Es tut mir leid, dass ich nicht mehr für dich tun konnte, als meine ganze Liebe in dich zu legen und es tut mir leid, dass ich über kein Wundermittel verfüge, dass dich hätte bei mir halten können, doch das ist egoistisch. Purer Egoismus, weil ich dich hier haben möchte. Es tut mir leid, aber es zeigt dir, wie sehr ich dich liebe und achte. Es tut mir leid, dass ich dir kein Schloss bauen konnte, kein Schloss für die Prinzessin, die du warst. Nein, du warst viel mehr als das. Eine Königin, die Königin meines Herzens. Es tut mir leid, dass ich Fehler gemacht habe und es tut mir leid, dass ich dir nicht alles zeigen konnte, was ich dir zeigen wollte. Doch ich weiß, du bist bei mir und du siehst mich und hörst mir zu.
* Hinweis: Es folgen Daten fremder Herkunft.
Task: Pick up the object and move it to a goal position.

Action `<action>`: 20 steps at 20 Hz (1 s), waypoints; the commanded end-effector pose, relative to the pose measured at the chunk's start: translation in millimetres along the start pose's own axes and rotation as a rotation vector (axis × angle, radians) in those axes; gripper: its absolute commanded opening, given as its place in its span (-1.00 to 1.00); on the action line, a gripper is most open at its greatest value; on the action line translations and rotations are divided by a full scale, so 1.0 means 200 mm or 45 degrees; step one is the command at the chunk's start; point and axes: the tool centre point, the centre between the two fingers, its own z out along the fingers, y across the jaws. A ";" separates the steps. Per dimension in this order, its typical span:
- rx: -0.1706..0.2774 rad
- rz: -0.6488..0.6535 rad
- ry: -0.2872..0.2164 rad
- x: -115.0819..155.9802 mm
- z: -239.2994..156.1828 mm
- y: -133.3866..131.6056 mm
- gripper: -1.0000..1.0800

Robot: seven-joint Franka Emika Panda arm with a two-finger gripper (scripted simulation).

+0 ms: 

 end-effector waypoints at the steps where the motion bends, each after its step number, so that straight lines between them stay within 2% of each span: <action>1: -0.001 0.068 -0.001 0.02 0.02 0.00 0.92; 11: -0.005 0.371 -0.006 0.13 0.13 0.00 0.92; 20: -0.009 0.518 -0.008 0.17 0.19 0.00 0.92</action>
Du warst zu gut für diese Welt und wenn ich daran denke, tut es mir fast leid, dass du so lange hier warst.
Nun weißt du, was ich dir noch sagen wollte, du weißt, wie sehr ich dich liebe, du weißt, wie stolz ich auf dich bin, du weißt, dass mir meine Fehler leid tun und nun weißt du auch, wie sehr ich dich vermisse!

So sorry:
I miss you!!!

atama schrieb am 21.2. 2003 um 22:32:03 Uhr zu

traurig

Bewertung: 1 Punkt(e)

Traurig bin ich meist phasenweise und die Phasen dauern lang.Das war schon immer so,zumindest in der Zeit,an die ich mich erinnern kann.Fing angeblich an mit der Scheidung meiner Eltern,doch das ist mir ein wenig zu klischiert das Thema.Und jetzt ist es so,daß eigentlich halbjährlich,so war der bisher beinah verlässliche Rhythmus der letzten zehn Jahre,einfach nicht mehr mag und nicht mehr kann.Dazwischen sieht immer alles gut aus,fast schon so,als wäre nun endlich alles geschafft und nichts mehr zu erwarten,ich pflege Sozialkontakte,erlebe und denke neues,fühle mich gut dabei,kann damit umgehen und halte die Vergangenheit für abgeschlossen und nicht weiter erwähnenswert und dann geht es von Neuem los,ich enttäusche die Freunde und beginne,sie zu hassen,verlasse Prinzipien und ersetze sie durch nichts,und selbst die simpelste Situation,in der es mich zu beweisen gilt,beschwört drei Tage heulen und nichts essen.Dazwischen Zähneklappern und mich fragen,warum daß denn nun schon wieder so ist und ob es überhaupt dergleichen zu sein hat.Mittlerweile vermute ich da irgendwas hormonelles,neurologisches,doch Neurologen werden einem weitaus seltener empfohlen,als schlechte Psychiater.Ich hätte wirklich gern meine tägliche Dosis Prozac o.ä.,wie sich das auf meinen Charakter niederschlüge,wäre mir dann auch noch weitesgehendst egal;wichtig wäre,daß ich nicht ständig alles mühsame,erarbeitete,wichtige,wie die wegen der Halbjährlichkeit noch fragilen Symphatien,die eigenen Grundsätze,Ziele,Vorlieben und Sicherheit in den Wind pissen müßte.Aber,auf die chemische oder besprochene Art,irgendwas sollte langsam,muß sogar,von meiner Warte aus,also Warteliste und die Suche nach dem guten gekauften Begleiter.Anders kann ich Therapeuten noch nicht betrachten;hoffentlich versteh ich mich gleich mit dem ersten gut,ich mag nicht weiter suchen.